How to optimize the impact of school self-evaluation

How to optimize the impact of school self-evaluation on learning?

Home - Education - How to optimize the impact of school self-evaluation on learning?
school self-evaluation

School self-evaluation is a process in which school staff members reflect on their practice and identify areas for improvement in the areas of pupil and professional learning. The process can be found on several continua that define its exact nature and reflect the context in which it occurs. These dimensions are as follows: summative-formative; internally-externally driven and whether self-evaluation is done top-down or bottom-up.

Furthermore, schools should consider their context and the best position to maximize the impact of school self-evaluation on student and professional learning.

Teachers and school administrators are the main change agents in schools, and self-evaluation is an essential but insufficient component to promote school reform. The process of improving a school is broken down into the following five steps:

  • Phase 1 focuses on a specific intervention and emphasizes the significance of culture in any change process
  • Phase 2 focuses on teacher action research and school self-review
  • Phase 3 builds on the growing body of knowledge regarding school effectiveness
  •  Phase 4 involves scaling up reforms
  •  Phase 5 involves systemic reform

To gather a variety of data from different sources and guide action to enhance student and professional learning, school self-evaluation should be carried out within a cohesive framework and supported by a set of structures.

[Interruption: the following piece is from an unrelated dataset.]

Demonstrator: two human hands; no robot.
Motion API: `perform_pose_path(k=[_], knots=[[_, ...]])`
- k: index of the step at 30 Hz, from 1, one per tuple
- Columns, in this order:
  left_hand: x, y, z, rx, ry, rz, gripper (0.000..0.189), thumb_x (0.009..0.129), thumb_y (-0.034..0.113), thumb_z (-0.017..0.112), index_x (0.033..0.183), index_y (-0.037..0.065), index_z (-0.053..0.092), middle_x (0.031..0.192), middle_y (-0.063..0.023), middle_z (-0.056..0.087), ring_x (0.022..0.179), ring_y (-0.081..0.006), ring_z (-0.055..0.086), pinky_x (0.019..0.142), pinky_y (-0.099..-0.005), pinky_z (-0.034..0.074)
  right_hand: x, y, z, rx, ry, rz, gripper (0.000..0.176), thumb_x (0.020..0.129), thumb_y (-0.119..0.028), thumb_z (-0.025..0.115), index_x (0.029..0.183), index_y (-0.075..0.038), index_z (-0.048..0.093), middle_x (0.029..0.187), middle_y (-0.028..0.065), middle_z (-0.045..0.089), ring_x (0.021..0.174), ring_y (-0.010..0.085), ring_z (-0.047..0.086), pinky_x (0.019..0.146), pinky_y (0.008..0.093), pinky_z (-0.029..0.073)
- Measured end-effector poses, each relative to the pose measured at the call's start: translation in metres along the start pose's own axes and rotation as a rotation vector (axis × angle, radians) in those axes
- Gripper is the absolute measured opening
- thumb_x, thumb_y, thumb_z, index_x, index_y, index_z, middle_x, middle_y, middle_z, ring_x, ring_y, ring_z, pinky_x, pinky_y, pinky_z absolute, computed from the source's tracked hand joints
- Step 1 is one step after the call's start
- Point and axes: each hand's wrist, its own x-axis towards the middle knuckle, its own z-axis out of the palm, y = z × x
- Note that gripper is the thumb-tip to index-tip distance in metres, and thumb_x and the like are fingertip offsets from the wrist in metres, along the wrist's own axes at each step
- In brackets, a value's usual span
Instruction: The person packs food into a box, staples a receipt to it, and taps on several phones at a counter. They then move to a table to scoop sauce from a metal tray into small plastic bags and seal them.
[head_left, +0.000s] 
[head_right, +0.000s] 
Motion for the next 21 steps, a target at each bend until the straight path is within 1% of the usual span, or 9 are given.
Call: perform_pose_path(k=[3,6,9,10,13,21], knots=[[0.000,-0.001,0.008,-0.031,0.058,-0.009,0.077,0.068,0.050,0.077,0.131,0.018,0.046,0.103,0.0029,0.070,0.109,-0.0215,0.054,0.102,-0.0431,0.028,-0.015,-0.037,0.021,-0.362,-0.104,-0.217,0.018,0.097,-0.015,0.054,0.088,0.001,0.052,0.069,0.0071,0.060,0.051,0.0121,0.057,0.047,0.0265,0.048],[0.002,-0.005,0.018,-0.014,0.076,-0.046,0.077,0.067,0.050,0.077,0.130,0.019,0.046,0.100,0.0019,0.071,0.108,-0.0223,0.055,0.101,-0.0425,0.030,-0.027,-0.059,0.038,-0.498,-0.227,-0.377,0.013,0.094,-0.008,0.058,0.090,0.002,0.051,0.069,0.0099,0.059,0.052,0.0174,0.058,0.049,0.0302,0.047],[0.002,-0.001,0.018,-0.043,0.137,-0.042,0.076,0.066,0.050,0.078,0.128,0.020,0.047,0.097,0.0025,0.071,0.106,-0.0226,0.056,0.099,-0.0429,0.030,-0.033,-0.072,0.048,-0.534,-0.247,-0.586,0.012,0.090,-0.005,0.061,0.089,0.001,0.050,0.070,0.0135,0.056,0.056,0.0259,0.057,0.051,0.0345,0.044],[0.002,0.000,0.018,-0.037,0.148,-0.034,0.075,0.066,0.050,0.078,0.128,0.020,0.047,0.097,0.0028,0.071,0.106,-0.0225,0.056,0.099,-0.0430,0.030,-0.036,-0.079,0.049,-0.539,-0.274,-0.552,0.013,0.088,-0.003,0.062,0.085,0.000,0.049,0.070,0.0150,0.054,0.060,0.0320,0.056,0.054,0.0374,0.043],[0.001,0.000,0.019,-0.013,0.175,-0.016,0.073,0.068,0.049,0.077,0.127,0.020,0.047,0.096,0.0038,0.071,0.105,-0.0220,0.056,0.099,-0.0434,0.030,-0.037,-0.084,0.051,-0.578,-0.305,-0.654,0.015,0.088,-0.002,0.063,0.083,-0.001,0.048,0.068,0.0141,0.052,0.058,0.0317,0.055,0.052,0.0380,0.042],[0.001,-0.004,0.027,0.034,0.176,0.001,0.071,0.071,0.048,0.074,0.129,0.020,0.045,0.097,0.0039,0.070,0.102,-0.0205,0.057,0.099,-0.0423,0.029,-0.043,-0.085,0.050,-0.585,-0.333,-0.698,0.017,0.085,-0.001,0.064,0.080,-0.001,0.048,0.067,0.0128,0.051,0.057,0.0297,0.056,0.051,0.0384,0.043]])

Purpose of school self-evaluation:

  • Preparation for inspection 
  • Raising standards
  • Professional development 
  • Building school capacity to respond to and manage change

The desire to improve is a fundamental human and professional responsibility, and the focus here is on school self-evaluation for school improvement. School self-evaluation and practice are concerned with making schools “better” places for students, teachers, and the wider community, and practice has traditionally relied on teacher engagement through continuing professional development. 

This approach of self-evaluation has frequently drawn on the principles of inquiry, reflection, and self-review. There are two ways to define “school improvement.” It can be used to describe efforts made to make schools better places for students; alternatively, it can be used in a more technical sense to describe the processes that contribute to raising student achievement.

The foundation of current school improvement research and practice is the idea that enhancing organizational culture and capacity can help enhance student outcomes. Students and teachers are at the center of improvement initiatives because supporters of schools tend to see improvement as a bottom-up approach to change rather than a top-down one.

Also Read: Building a growth mindset for teachers: Amplify their work and reap the benefits

The school self-evaluation reveals a plethora of blend options. The following are four key areas that appear to be good places to start:

  • In-place structures and processes: To what extent do the structures and processes in place within the system, school, and classroom promote the conditions for an internally driven, bottom-up approach to self-evaluation to promote student and professional learning?
  • Leadership strength: To what extent does the system, school, and classroom leadership have an appetite for an internally driven, bottom-up approach to self-evaluation to promote student and professional learning?
  • Relationships and politics: How secure and trusting are the relationships and politics across the system, school, and classroom to promote an internally driven, bottom-up approach to self-evaluation to promote student and professional learning?
  • Change and improvement capacity: To what extent is the system, school, and classroom improvement capacity at an appropriate stage of development to ignite and sustain an internally driven, bottom-up approach to self-evaluation to promote student and professional learning?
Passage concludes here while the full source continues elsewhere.